Para mayo de 2023, educadores protagonizaron más de 3000 protestas para exigir mejores condiciones salariales.

En Guayana, Radio Fe y Alegría Noticias dio cobertura a más de 5 jornadas de protesta, en las cuales los educadores aseguraban que no perciben recursos suficientes para asistir diariamente el plantel, dado que reciben como sueldo mensual lo de apenas 4 o 5 pasajes. Asimismo, muchas veces tampoco tienen dinero para material escolar o calzado.

Los padres tampoco están exentos, en la parroquia Universidad, la madre de un niño de 8 años comentó que muchas veces no puede llevarlo a la escuela, debido a que cumple horarios muy estrictos para poder mantener a su representado, lo que ha afectado directamente su rendimiento.
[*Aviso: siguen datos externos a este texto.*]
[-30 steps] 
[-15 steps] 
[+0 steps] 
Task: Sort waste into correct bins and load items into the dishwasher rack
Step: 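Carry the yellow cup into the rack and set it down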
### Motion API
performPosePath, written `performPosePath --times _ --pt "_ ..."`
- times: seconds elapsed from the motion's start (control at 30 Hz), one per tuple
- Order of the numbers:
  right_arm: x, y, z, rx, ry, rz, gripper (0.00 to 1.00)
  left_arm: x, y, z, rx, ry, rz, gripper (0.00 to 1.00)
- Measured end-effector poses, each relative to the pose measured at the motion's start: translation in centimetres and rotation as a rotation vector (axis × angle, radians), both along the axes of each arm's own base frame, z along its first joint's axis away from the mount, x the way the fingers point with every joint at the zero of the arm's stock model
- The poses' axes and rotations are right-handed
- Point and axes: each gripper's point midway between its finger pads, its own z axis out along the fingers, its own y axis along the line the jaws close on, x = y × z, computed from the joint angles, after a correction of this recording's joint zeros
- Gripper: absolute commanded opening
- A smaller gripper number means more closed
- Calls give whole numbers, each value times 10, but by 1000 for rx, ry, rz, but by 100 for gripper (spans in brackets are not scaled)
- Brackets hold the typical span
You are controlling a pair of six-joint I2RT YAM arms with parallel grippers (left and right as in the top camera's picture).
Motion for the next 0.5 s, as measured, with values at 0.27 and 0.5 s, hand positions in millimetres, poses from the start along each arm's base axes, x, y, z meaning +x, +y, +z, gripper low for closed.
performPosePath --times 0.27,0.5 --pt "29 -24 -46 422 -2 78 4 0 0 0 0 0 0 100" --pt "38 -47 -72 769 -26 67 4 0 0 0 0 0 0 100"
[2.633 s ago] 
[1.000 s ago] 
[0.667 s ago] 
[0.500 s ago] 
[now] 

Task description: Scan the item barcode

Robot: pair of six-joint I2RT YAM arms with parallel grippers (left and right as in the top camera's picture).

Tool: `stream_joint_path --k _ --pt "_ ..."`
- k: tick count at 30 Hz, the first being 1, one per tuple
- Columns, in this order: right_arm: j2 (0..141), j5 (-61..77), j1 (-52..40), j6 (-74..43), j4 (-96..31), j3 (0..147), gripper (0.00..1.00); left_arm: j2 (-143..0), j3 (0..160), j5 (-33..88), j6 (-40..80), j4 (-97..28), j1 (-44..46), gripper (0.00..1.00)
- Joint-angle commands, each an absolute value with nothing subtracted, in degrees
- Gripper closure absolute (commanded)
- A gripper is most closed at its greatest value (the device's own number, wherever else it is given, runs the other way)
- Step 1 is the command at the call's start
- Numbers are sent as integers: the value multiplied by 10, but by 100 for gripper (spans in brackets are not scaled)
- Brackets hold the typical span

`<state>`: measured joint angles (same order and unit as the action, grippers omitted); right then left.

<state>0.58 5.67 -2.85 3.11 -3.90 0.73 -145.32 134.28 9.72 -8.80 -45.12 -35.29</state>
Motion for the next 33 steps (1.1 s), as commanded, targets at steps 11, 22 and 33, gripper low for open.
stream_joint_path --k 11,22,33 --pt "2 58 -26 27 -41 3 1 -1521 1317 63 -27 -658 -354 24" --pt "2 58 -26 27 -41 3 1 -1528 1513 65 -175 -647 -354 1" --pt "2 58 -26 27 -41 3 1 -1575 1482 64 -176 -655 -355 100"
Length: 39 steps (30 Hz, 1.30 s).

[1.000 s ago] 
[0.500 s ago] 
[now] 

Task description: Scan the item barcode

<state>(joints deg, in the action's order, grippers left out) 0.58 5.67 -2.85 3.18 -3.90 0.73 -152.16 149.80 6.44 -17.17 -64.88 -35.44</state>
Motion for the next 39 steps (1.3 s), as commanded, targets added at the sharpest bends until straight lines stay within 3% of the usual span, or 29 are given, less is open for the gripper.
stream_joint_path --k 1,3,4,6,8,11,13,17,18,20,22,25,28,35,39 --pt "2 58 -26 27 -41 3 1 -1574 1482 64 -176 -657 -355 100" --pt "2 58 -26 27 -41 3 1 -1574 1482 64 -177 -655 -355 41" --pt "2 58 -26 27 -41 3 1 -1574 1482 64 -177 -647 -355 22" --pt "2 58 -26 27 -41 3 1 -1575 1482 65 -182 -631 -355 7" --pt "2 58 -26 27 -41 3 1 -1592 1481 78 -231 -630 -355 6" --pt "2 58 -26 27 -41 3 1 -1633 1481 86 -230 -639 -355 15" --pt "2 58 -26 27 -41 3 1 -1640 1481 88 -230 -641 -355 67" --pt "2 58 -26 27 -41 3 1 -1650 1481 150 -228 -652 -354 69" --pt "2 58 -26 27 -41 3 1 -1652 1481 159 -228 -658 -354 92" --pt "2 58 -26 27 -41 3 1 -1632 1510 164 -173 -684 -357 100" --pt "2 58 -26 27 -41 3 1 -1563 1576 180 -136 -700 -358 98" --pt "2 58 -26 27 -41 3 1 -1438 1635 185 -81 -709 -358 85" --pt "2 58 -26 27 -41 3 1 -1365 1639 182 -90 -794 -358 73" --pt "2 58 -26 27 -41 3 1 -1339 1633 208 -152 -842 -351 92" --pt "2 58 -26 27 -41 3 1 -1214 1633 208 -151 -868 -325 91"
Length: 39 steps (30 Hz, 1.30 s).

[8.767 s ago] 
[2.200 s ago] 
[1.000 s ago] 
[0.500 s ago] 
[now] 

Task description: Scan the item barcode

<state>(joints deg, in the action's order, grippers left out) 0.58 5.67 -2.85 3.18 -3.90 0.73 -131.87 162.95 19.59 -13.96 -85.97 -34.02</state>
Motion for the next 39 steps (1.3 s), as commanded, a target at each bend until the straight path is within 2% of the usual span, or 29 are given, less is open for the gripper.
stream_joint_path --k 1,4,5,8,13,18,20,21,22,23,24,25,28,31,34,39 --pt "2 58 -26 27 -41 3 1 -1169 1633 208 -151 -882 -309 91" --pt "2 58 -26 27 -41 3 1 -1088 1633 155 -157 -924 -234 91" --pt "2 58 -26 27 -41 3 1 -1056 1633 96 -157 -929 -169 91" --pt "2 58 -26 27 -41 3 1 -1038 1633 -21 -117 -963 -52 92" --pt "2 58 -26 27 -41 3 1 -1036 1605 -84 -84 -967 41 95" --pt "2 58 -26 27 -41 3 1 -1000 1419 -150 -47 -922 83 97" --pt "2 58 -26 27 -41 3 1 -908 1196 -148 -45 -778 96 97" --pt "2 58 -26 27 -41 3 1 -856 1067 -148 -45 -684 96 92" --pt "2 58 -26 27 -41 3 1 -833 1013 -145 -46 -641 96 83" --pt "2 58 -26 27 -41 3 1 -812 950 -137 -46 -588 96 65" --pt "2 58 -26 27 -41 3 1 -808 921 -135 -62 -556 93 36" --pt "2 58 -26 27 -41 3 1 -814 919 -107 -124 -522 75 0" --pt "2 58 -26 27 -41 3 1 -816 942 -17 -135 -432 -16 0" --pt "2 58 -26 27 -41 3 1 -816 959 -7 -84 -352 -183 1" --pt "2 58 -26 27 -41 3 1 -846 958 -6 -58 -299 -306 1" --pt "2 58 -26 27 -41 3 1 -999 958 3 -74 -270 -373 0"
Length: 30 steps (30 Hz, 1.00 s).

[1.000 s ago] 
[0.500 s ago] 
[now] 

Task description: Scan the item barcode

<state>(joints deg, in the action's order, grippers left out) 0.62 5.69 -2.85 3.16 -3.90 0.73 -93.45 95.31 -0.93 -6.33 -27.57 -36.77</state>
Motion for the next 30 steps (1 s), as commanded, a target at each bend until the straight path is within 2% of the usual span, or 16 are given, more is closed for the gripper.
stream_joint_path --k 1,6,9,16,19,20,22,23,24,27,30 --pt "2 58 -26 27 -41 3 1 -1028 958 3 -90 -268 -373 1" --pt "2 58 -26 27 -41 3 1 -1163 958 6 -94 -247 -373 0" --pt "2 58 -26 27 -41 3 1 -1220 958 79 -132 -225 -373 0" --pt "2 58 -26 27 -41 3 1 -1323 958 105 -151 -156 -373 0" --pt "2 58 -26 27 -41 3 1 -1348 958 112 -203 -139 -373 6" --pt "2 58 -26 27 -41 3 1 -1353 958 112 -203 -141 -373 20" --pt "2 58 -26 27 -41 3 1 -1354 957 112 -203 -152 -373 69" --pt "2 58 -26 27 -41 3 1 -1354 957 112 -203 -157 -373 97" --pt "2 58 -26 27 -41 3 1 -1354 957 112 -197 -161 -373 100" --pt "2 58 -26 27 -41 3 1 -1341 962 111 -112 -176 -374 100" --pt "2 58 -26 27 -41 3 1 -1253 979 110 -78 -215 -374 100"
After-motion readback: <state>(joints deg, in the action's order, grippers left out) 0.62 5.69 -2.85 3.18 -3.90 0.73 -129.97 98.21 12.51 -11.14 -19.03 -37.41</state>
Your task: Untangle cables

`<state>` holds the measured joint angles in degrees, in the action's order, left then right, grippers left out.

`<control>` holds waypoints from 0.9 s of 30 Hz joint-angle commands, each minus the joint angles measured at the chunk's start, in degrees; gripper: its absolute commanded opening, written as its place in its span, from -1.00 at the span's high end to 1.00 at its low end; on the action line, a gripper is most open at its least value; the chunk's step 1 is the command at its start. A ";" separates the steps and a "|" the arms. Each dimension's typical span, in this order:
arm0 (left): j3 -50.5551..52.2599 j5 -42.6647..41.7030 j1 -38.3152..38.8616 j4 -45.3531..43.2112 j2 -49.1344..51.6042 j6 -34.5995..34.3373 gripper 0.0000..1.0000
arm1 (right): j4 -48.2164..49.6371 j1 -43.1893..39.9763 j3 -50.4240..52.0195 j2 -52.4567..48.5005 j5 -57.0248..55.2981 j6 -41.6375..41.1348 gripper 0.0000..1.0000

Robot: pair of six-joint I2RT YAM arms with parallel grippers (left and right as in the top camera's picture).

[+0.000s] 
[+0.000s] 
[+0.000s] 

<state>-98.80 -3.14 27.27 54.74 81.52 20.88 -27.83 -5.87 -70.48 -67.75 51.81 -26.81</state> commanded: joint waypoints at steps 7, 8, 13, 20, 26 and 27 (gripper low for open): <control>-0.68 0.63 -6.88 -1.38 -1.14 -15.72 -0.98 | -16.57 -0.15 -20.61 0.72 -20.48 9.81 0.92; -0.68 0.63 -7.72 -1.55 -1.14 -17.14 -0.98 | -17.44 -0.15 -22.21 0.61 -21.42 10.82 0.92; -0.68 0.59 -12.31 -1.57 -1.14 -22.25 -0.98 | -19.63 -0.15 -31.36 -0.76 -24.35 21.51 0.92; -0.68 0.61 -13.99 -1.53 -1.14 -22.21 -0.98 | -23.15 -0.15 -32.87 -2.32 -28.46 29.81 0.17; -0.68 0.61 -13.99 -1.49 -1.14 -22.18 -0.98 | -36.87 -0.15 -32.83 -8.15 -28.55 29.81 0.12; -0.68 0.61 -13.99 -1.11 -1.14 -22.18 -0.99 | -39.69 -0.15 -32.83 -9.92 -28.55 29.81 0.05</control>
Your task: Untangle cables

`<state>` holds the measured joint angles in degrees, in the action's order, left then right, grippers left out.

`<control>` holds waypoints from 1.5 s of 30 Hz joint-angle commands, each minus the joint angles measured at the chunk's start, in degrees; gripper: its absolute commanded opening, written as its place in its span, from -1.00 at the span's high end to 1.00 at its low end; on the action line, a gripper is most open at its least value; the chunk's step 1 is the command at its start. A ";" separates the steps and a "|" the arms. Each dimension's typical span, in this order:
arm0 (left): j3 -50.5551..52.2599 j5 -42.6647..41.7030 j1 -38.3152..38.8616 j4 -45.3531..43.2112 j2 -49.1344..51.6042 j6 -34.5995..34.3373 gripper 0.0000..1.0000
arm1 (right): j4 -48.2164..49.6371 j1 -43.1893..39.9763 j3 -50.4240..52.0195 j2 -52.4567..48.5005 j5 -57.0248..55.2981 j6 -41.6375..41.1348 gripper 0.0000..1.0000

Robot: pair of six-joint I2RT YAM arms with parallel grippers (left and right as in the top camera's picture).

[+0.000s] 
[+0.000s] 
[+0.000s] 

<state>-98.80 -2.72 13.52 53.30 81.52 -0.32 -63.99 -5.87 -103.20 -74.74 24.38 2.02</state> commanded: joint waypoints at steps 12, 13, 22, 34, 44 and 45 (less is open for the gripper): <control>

“Es difícil. El colegio es excelente, pero yo trabajo. Es complicado. Uno se cansa. Estoy en la lucha. Mi hijo ha ido avanzando, pero estaba mal. La profesora me dice que está mejor, ya está leyendo. Él va para tercer grado y considero que ya está preparado. Aprendiendo a leer, suma, resta…”, acotó.

Hurtos también afectaron el cierre de año escolar

En la parroquia Cachamay, una educadora relató que la crisis que se vive en el país también afectó el buen desenvolvimiento del curso, ya que en el plantel donde se desempeña se robaron parte del cableado eléctrico, obligando un cambio de horario en la jornada escolar.

“Soy docente de Castellano y Literatura. Académicamente, los estudiantes al principio, sobre todo los que vienen de primaria, la adaptación cuesta un poco. A medida que avanzó el curso, hubo una buena adaptación. Nuestro horario es en la mañana, pero los amigos de lo ajeno robaron los cables y trasladamos el horario para la tarde, lo que costó tanto para estudiantes como para docentes. En cuanto a preparación, en mi grupo al menos un 50% está preparado para el siguiente grado”, explicó Migledis Gimón, educadora.

Para 2024, situaciones similares se reportan en otros sectores como Las Amazonas, el Core 8 y El Roble, para los planteles, el vandalismo es fatal; puesto que muchos ya vienen con deficiencias debido a los robos y desvalijamientos ocurridos desde la pandemia.